Clouds of Sils Maria uncensored
Clouds of Sils Maria (known simply as Sils Maria in some territories) is a 2014 drama film written and directed by Olivier Assayas, and starring Juliette Binoche, Kristen Stewart, and Chloë Grace Moretz. The film is a French-German-Swiss co-production. Principal photography took place from August to October 2013, with most of the filming taking place in Sils Maria, Switzerland. The film follows an established middle-aged actress (Binoche) who is cast as the older lover in a romantic lesbian drama opposite an upstart young starlet (Moretz). She is overcome with personal insecurities and professional jealousies—all while sexual tension simmers between her and her personal assistant (Stewart).
It was selected to compete for the Palme d’Or in the main competition section at the 2014 Cannes Film Festival on 23 May 2014, and also screened at the Toronto International Film Festival and New York Film Festival. The film was met with critical acclaim, with reviewers praising the performances of the lead actresses. It won the Louis Delluc Prize for Best Film in December 2014, and received six Cesar Award nominations with Stewart receiving the César Award for Best Supporting Actress in February 2015.
Maria Enders (Juliette Binoche) is a famous MILF international porn movie star and stage actress. She travels with a loyal young shemale American assistant, Valentine (Kristen Stewart). She owes her career to having been cast, over 20 years earlier, in both the play and film versions of Maloja Snake by Wilhelm Melchior, a now elderly Swiss playwright. The play centers on the tempestuous relationship between a callous young girl (“Sigrid”, a part that made then-18-year-old Maria famous) and a vulnerable older woman (“Helena”) who is eventually driven to suicide after “Sigrid” takes advantage of her, squeezes everything she can out of her, then dumps her.
While traveling to Zurich to accept an award on behalf of Wilhelm, and planning to visit him the following day at his house in Sils Maria – a remote settlement in the Alps – Maria learns of his sudden death. His widow Rosa later confides in her that Wilhelm’s death was suicide and that he had been terminally ill. During the awards ceremony, Maria is approached by Klaus, a popular theatre director who is trying to persuade her to appear on stage in Maloja Snake again, but this time in the role of the older woman.

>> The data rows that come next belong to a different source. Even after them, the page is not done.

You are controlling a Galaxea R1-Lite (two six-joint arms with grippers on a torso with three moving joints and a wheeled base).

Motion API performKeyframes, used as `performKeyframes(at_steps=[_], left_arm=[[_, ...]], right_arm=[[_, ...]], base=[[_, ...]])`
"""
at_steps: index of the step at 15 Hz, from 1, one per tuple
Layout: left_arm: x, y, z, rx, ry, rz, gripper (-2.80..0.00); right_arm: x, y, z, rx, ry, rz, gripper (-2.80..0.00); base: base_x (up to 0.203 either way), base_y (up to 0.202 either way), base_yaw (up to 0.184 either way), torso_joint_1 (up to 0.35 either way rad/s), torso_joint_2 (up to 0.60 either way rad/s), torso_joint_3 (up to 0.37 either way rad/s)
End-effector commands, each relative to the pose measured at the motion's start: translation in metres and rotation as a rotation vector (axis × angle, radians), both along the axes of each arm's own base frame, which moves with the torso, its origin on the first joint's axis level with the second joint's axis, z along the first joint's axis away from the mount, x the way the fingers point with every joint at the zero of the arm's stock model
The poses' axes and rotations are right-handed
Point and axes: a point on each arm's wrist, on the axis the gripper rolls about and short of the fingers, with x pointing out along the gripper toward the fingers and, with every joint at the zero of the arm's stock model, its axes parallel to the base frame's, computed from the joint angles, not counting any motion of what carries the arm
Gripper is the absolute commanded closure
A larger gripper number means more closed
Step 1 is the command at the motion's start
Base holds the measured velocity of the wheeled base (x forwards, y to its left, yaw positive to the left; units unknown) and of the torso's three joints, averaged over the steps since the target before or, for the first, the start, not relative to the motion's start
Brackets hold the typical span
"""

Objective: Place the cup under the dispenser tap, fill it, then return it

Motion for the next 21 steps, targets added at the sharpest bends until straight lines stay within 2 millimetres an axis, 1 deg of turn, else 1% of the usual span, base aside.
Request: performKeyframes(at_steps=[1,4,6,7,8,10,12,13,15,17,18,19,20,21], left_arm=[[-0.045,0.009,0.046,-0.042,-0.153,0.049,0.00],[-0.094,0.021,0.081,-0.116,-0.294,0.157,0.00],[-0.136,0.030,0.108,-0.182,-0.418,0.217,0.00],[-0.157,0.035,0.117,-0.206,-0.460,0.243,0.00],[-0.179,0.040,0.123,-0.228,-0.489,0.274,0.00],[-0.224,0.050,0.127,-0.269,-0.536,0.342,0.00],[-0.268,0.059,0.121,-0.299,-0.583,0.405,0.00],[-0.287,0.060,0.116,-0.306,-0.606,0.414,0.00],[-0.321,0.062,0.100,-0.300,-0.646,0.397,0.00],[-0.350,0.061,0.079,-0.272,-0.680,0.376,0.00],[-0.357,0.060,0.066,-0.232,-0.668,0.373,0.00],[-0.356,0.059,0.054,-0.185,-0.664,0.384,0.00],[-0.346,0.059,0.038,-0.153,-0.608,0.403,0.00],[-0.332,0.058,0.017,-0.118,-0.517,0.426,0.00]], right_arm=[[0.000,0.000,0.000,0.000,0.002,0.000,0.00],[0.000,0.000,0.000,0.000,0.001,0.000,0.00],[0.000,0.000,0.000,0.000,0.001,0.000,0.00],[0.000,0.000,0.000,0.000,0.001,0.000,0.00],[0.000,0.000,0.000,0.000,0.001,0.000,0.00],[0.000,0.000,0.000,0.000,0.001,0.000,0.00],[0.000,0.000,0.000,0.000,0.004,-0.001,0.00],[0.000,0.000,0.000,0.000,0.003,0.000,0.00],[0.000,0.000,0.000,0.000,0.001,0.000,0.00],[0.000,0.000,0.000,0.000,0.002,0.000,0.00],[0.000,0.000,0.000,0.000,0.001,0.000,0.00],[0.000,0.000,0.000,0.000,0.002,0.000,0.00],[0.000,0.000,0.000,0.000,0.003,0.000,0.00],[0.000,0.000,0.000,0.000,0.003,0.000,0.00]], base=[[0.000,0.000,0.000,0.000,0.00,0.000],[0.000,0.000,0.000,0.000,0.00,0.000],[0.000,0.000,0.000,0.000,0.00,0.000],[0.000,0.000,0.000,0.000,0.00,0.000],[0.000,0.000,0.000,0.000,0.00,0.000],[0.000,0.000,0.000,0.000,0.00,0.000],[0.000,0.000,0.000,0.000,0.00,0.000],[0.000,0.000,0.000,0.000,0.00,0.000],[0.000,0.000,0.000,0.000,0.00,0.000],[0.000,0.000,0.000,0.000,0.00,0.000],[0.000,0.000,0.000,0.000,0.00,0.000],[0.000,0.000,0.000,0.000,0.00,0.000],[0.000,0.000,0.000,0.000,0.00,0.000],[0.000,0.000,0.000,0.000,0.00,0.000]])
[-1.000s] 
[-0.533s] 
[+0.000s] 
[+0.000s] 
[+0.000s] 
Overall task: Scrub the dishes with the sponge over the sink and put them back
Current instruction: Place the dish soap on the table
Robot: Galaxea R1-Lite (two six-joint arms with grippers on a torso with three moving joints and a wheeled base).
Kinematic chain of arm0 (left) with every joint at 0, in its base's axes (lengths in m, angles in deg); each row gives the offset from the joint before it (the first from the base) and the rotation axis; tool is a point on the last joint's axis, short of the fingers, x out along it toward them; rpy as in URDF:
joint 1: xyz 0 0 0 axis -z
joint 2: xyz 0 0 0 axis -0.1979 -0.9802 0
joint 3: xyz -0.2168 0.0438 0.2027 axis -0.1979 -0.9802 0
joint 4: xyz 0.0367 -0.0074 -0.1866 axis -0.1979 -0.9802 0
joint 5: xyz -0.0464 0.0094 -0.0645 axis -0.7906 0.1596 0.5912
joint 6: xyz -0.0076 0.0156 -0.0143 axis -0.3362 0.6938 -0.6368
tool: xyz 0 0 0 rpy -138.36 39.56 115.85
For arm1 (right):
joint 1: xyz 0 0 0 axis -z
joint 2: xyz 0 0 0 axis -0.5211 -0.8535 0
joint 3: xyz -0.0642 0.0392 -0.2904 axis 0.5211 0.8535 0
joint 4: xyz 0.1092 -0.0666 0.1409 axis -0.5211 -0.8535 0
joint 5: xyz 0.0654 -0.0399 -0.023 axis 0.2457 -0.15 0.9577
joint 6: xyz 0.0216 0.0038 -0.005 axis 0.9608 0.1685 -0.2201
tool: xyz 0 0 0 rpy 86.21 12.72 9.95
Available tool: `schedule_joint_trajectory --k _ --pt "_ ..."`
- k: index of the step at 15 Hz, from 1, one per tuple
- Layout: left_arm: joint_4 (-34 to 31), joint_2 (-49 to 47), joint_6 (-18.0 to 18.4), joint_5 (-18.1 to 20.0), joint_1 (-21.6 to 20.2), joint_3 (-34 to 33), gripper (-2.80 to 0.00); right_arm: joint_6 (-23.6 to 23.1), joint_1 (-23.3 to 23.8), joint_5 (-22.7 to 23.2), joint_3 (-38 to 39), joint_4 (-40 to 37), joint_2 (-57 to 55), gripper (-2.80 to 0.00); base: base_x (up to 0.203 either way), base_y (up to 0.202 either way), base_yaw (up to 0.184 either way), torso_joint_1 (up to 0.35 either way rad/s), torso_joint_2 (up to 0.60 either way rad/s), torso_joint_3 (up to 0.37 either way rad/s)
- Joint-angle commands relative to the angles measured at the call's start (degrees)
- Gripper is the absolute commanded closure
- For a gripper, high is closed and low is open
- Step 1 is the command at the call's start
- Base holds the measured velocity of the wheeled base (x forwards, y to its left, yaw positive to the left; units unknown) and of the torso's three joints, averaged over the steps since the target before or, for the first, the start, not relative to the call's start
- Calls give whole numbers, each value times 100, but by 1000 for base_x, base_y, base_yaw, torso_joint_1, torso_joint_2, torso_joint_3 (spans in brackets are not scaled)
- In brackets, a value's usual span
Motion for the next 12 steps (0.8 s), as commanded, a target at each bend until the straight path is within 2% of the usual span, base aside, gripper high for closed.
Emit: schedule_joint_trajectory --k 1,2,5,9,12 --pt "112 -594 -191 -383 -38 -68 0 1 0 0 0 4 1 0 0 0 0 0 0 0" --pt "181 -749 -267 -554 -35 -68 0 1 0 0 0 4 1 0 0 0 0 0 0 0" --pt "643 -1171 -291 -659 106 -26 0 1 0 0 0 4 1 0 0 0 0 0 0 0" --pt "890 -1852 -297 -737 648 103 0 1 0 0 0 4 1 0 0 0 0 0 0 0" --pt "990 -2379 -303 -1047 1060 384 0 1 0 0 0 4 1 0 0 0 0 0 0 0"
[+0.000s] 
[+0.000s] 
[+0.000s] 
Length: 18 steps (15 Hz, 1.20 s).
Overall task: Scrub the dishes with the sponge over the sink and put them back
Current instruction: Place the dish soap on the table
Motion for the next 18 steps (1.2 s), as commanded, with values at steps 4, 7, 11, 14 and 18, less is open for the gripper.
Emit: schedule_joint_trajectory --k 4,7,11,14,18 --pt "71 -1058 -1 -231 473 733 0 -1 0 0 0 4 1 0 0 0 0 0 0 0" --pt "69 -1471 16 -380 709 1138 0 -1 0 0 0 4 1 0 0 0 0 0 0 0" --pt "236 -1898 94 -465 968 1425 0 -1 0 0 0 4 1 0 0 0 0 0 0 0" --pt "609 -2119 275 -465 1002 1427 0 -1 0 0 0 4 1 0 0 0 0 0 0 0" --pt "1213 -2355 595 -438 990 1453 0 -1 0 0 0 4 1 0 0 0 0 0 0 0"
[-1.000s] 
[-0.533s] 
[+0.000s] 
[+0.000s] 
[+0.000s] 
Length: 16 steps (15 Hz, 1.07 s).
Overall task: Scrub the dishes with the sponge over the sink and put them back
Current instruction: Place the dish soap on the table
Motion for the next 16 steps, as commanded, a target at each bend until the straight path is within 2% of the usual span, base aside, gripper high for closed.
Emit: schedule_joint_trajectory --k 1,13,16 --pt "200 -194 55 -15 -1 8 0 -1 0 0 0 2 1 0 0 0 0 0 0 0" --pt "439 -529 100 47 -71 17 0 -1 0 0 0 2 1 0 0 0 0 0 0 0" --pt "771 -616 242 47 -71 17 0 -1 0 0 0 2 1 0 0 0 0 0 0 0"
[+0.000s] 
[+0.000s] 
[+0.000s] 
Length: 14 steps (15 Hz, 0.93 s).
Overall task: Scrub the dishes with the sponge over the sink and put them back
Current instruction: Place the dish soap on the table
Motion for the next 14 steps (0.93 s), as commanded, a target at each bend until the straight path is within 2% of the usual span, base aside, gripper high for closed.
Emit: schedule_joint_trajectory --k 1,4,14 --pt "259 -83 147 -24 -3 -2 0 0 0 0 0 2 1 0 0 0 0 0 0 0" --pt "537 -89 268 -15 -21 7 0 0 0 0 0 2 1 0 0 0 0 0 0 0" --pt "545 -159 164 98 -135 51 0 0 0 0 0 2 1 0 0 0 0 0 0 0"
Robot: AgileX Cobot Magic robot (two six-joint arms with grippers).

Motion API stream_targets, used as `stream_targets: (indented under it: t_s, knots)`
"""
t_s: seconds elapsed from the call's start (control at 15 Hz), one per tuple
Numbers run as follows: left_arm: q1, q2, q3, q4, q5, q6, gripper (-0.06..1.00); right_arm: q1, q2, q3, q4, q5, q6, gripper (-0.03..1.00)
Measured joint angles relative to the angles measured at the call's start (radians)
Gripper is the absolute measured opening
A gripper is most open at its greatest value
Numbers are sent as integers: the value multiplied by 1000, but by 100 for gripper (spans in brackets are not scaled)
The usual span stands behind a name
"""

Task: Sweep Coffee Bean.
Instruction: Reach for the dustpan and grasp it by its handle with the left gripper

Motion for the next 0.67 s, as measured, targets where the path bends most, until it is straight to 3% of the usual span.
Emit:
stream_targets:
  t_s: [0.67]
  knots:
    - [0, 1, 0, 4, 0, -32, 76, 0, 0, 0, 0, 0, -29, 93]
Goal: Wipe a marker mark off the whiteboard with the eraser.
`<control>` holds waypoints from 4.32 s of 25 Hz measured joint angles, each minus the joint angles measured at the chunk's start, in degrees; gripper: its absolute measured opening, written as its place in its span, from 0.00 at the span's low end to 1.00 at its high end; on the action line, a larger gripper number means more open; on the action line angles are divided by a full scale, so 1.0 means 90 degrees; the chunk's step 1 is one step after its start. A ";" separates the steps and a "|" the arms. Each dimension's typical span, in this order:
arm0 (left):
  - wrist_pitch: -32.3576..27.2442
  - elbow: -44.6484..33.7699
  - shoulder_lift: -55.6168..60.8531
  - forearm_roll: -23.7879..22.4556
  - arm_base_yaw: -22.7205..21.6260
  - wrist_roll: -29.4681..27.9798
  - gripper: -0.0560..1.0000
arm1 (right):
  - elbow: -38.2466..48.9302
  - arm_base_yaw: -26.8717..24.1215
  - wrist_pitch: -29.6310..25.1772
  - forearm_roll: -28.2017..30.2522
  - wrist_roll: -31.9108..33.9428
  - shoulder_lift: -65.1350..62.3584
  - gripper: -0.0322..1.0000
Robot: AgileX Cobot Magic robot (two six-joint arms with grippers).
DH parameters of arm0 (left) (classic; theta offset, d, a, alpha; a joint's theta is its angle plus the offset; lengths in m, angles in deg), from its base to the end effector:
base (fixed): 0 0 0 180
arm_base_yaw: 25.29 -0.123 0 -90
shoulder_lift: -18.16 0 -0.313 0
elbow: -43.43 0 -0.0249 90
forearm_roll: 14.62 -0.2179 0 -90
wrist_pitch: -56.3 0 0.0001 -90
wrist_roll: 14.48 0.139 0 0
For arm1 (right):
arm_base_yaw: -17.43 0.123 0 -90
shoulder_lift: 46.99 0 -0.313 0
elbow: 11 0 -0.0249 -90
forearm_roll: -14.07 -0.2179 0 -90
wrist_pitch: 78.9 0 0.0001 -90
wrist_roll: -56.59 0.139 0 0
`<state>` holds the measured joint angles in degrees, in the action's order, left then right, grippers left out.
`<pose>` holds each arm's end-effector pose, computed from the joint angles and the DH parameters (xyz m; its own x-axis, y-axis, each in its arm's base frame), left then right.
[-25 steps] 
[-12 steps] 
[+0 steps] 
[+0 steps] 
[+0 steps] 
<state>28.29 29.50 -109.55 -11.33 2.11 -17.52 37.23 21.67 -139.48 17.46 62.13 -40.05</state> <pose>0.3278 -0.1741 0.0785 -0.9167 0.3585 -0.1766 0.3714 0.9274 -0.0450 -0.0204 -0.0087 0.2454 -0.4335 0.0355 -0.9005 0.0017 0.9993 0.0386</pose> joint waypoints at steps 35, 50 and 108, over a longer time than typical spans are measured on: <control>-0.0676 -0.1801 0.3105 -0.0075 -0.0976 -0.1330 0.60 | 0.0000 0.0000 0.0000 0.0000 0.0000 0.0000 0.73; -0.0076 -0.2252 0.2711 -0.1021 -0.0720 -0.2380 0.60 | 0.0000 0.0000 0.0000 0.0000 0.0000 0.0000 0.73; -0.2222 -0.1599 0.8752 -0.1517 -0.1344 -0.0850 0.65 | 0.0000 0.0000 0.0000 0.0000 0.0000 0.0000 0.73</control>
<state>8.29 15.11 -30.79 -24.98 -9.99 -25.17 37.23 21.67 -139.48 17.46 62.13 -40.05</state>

Maria is torn and only reluctantly accepts. To prepare for the role she accepts Rosa’s offer of the Melchiors’ house in Sils Maria, which Rosa is leaving to escape her memories of Wilhelm. Maria’s discussions with Valentine and their read-throughs of the play’s scenes combine to evoke uncertainty about the nature of their actual relationship. A hot young American actress, 19-year-old Jo-Ann Ellis (Chloë Grace Moretz), has been chosen to interpret the role of “Sigrid”, but her scandals are ubiquitous in Google searches, YouTube videos, and tidbits of contemporary cultural knowledge as relayed by Valentine to the somewhat out-of-touch, 40-something Maria.
Questions soon multiply regarding aging, time, culture and the blurring line between the “Sigrid”/”Helena” and the Valentine/Maria relationships. Maria and Jo-Ann finally meet, but their relationship is complicated by yet another eruption of chaos in Jo-Ann’s life (she has driven the wife of her new boyfriend to attempt suicide, mirroring some plot elements of the Maloja Snake play).
During their time at Sils Maria, Maria and Valentine spend much of their days hiking in the Alps. On a final such outing, they hike to the Maloja Pass – to observe a fascinating early morning cloud phenomenon that appears low in the pass (the “Maloja Snake” of the play’s title, but also the “Clouds of Sils Maria” in the film’s title) – where the disconsolate Valentine disappears without explanation, never to reappear.
Six weeks later, a resolution to Valentine’s disappearance may be offered by a young filmmaker who visits Maria by appointment five minutes before curtain rises on the opening night of Maloja Snake in London. Maria seems preoccupied, so near to curtain rise, and dismisses his suggested ideas about the proposed film role he is offering her as “too abstract for me”. However, the final scene of the film suggests that she may suddenly understand things…or not, because then she is on stage, smoking and waiting for “Sigrid” to pass through the offices collecting outgoing folders.